The task:
Write out, word for word, the part of the listing below that opens with the line containing "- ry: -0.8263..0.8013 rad" and closes with the line containing "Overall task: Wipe", keeping both of those lines and adding no others.
*** Listed entries Section Begins ***
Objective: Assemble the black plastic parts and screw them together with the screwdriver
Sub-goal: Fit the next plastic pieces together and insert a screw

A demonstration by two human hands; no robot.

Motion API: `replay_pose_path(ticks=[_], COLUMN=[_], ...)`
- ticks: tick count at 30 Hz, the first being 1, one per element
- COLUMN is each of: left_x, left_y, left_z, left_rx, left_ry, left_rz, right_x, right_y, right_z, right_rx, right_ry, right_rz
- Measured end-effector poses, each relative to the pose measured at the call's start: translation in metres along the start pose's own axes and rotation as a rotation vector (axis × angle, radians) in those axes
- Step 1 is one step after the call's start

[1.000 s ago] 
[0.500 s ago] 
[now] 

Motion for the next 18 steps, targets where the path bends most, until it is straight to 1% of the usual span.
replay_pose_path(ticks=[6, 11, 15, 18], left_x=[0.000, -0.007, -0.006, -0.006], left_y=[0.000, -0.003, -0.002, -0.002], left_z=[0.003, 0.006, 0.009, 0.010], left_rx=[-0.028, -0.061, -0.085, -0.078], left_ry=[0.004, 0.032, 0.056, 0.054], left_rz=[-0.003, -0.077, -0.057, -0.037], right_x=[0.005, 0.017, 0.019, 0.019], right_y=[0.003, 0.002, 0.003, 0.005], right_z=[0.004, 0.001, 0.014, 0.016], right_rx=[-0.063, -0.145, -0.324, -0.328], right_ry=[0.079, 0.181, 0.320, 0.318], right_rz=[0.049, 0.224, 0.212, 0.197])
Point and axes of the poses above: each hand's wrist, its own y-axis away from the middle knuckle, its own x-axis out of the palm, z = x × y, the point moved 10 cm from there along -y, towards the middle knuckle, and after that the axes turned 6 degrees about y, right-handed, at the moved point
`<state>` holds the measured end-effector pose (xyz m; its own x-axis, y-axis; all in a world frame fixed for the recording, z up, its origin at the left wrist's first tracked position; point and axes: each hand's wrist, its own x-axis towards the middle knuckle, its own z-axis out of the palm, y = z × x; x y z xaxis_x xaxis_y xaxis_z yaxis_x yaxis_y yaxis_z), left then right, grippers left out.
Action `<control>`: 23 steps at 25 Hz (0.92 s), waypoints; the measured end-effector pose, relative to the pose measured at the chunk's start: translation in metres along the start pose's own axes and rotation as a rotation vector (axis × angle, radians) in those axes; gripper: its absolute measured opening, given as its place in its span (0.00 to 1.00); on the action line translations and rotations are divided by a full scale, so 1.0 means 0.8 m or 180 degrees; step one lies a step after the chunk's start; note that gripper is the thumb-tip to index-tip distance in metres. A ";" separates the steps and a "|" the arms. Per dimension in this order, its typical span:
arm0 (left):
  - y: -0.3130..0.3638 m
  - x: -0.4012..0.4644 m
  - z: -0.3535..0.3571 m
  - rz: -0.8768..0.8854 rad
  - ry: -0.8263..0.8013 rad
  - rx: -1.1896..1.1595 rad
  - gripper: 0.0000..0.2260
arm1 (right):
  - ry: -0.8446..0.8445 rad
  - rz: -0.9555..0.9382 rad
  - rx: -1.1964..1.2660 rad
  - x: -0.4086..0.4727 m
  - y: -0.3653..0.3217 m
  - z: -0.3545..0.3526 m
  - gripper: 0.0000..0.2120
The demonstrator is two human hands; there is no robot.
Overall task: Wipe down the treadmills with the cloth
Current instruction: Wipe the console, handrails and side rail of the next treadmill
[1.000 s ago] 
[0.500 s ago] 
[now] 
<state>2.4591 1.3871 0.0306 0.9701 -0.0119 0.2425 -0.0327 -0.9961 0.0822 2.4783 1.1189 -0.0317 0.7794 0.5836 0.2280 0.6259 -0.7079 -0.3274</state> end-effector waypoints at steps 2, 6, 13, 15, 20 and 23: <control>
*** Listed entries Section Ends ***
Task solution:
  - ry: -0.8263..0.8013 rad
  - rx: -1.1896..1.1595 rad
  - gripper: 0.0000..0.2260
arm1 (right):
  - ry: -0.8446..0.8445 rad
  - rz: -0.9555..0.9382 rad
  - rx: -1.1964..1.2660 rad
  - x: -0.4086..0.4727 m
  - y: -0.3653..0.3217 m
  - z: -0.3545..0.3526 m
  - gripper: 0.0000..0.2120
The demonstrator is two human hands; there is no robot.
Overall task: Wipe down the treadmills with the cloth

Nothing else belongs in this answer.